The admission sent shock waves through the sports and legal communities, not least because Jones had for years steadfastly denied steroid use and did so in the face of reports that tied her to the infamous Bay Area Laboratory Cooperative. BALCO allegedly dispensed performance-enhancing drugs to dozens of athletes, including baseball slugger Barry Bonds, who has denied knowingly using banned substances.

Even people who had long been skeptical of Jones’protestations of innocence were stunned by Friday’s developments.

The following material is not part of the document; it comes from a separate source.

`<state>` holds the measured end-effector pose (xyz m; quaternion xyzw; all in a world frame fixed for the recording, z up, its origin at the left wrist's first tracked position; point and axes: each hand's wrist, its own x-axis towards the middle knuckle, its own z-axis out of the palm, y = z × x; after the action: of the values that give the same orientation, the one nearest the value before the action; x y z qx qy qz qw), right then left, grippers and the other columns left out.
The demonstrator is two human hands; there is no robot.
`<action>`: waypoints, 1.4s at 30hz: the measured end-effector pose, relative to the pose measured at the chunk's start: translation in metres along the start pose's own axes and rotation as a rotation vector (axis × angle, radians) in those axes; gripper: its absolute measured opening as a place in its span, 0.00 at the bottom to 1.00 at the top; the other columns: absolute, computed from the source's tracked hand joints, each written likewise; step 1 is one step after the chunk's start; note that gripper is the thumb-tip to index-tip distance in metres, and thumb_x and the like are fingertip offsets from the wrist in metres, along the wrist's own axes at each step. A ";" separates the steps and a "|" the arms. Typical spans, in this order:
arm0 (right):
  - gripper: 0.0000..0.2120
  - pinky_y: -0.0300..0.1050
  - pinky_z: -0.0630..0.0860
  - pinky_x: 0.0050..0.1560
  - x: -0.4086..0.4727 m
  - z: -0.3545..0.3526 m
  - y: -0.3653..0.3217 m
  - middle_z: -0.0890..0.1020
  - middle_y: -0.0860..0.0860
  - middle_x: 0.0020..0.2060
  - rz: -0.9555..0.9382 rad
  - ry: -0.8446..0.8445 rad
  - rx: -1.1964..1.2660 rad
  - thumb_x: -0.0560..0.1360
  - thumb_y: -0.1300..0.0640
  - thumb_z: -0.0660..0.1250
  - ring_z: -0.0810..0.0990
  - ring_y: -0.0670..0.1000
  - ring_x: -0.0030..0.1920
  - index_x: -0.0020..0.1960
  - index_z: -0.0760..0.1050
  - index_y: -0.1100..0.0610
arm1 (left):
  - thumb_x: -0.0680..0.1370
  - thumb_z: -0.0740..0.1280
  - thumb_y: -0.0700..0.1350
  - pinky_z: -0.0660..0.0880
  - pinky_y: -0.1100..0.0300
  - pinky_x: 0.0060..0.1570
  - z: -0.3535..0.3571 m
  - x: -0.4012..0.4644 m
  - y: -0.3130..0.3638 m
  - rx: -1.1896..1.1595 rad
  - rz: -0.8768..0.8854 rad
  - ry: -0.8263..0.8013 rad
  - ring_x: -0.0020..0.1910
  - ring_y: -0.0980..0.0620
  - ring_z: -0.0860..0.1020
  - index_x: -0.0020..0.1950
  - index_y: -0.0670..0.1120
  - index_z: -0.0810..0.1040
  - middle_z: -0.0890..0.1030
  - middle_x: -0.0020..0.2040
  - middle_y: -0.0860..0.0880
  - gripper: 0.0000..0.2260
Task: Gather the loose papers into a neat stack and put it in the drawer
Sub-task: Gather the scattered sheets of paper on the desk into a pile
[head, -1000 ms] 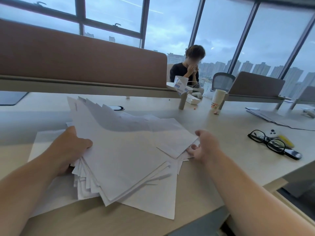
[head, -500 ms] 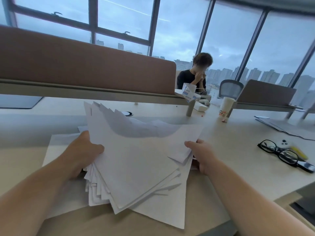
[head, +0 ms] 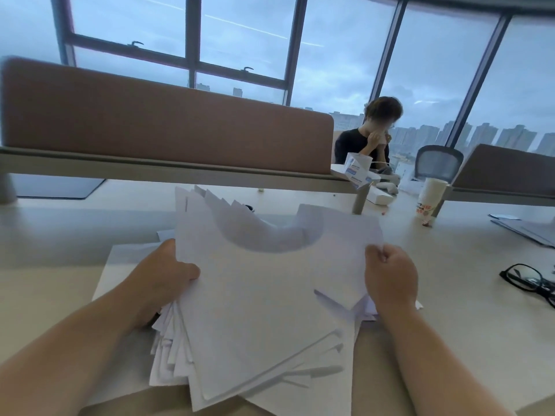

“It shows the demonstrated willingness of many athletes to lie through their teeth,” said John Hoberman, a University of Texas professor and expert on steroids in sports. He argues that the Jones case testifies to how the pressure to excel alters moral compasses and drives a surprising number of elite athletes to performance-enhancing drugs.

“A lot of us did not believe that doping was occurring on the scale it turned out to be,” he said. “Many athletes held up to us as role models have turned out to operate in an ethics-free zone.”

Jones’ plea follows admissions to prior drug use by other prominent international athletes this summer, including Danish cyclist Bjarne Riis, who won the 1996 Tour de France and placed third in 1995. And it refocuses the spotlight on others who have vehemently insisted on their innocence in the face of accusations that in some cases have persisted for years.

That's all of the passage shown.